Common Air-Cooled Condenser Schematics
Vigreux
Vigreux
(finger indentations)
Snyder
Snyder
(floating inverted teardrops)
Widmer
Widmer
(concentric tube,
rod-and-spiral)
Left, Vigreux-type air condenser, illustrating defining Vigreux indentations as rows of orthogonal "fingers" projecting into the central vapor space. Used in vertical position, with vapor flowing from bottom opening to top. Center, Snyder-type air condenser, with circular indentations below and Vigreux indentations above inverted, hollow glass teardrops resting in and intermittently "stoppering" the circular opening made by those indentations. Right, Widmer-type air con-denser, with 4 concentric glass tubes and a central glass rod-and-spiral to increase surface area and vapor-condensate interaction, where the 4th and 3rd outer cylinders form an insulating dead air chamber (shaded). Vapor rises from a boiling flask into space 1, proceeds up the space between the 3rd and 2nd cylinders for full column length—follow the red arrows—doing a U-turn at top and proceeding down the space between the 2nd and 1st (inner-most) cylinders for the full length of column to space 2. Vapor again does a U-turn at the column bottom, proceeding up spiral path created by the Dufton-type tight fitting rod-and-spiral inside the innermost cylinder. Arriving at space 3, vapor is then directed via a distillation head (glass branching adapter) to cooling and collection. Not shown in any cases are the boiling flasks, or the drying tubes (reflux application), or the distillation head and other downstream apparatus (distillation applications).

Air-cooled types

The simplest sort of condenser consists of a single tube wherein the heat of the vapour is conducted to the glass wall, which is only cooled by air; such air condensers are often used for condensation of high boiling liquids (i.e., for distillations at high temperatures, well above 100 °C), where columns can be used with or without packing (see below). Historically, the retort appearing in illustrations of the practice of alchemists is an apparatus that is essentially an unpacked air condenser. Liebig condensers are often used as air condensers, with air circulated rather than a liquid coolant (see next section).

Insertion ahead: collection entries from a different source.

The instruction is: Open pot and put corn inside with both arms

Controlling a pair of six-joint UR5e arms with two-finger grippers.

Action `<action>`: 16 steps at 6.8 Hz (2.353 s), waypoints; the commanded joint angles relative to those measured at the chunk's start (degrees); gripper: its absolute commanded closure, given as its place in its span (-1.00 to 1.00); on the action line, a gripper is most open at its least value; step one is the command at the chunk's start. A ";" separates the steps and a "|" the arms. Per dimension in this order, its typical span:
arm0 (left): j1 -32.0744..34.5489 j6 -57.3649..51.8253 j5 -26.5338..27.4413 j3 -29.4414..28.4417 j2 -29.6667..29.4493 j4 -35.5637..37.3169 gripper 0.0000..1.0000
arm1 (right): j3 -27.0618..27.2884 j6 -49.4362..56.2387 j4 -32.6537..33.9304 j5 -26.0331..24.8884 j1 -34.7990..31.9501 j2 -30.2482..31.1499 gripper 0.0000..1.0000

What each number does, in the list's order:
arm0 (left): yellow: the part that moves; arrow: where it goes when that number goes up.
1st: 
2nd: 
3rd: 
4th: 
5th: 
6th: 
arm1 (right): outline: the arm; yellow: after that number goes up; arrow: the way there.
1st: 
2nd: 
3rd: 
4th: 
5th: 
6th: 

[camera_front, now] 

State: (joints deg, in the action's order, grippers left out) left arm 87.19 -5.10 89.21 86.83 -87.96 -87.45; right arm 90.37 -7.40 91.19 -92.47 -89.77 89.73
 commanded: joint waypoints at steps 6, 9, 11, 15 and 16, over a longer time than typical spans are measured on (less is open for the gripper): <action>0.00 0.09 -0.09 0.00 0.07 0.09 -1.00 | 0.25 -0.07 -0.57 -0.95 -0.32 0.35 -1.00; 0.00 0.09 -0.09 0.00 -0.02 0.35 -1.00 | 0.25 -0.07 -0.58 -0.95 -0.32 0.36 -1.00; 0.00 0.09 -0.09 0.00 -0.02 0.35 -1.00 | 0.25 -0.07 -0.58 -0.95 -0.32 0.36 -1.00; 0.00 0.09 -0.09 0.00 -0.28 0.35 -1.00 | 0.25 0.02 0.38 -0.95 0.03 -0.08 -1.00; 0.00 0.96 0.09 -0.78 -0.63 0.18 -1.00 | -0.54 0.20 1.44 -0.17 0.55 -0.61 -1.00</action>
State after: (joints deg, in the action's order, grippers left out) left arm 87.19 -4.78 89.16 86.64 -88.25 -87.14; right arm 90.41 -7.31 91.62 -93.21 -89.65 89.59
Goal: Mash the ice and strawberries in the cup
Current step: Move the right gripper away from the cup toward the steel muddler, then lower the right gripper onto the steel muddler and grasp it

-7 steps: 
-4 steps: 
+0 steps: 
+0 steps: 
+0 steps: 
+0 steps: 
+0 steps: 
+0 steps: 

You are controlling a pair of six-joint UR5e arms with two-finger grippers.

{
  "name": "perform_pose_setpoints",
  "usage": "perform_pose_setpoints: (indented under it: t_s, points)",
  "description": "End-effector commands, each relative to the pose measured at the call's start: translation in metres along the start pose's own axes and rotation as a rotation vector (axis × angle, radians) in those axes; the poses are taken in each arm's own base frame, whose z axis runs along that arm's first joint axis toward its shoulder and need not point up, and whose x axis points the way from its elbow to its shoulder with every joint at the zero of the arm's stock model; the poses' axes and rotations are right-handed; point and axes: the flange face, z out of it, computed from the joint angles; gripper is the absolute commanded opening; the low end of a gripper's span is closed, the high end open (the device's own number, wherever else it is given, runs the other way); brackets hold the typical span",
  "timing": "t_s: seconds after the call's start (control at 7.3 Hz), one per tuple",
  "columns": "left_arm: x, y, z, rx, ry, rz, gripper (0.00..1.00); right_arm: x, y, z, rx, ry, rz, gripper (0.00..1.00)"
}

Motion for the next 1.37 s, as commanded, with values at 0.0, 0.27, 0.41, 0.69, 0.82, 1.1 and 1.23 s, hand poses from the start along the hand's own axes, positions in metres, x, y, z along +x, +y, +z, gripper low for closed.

A Vigreux column, named after Henri Vigreux, is a type of air condenser where a glass blower has modified the simple tube to include an abundance of downward-pointing indentations, thus dramatically increasing the surface area per unit length of the condenser. Such columns are often used to add the theoretical plates required in fractional distillation, and present added cost for their manufacture, which can include designs with or without an outer glass cylinder (jacket), open to air or allowing fluid circulation, or, to aid in insulation, an outer vacuum jacket.

A Snyder column is an extremely effective air-cooled column used in selected fractional distillations. It is a single glass tube with a series of circular indentations/restrictions in the walls of the cylinder (e.g., 3 or 6) in which rest, inverted, the same number of roughly tear-shaped, hollow, sealed glass stoppers; above each point where an inverted tear-shaped stopper rests, the cylinder has further Vigreux-type indentations, in this case serving to limit how high the glass stopper can be raised (by vapor flow) above its resting place, where, when not raised, it seals the circular opening created by the circular indentation.[5] These floating glass stoppers act as check valves, closing and opening with vapor flow, and enhancing vapor-condensate mixing. A standard application of Snyder columns, is as the condenser/fractionation column above a Kuderna-Danish concentrator, used to efficiently separate a low boiling extraction solvent such as methylene chloride from volatile but higher boiling extract components (e.g., after the extraction of organic contaminants in soil).[6]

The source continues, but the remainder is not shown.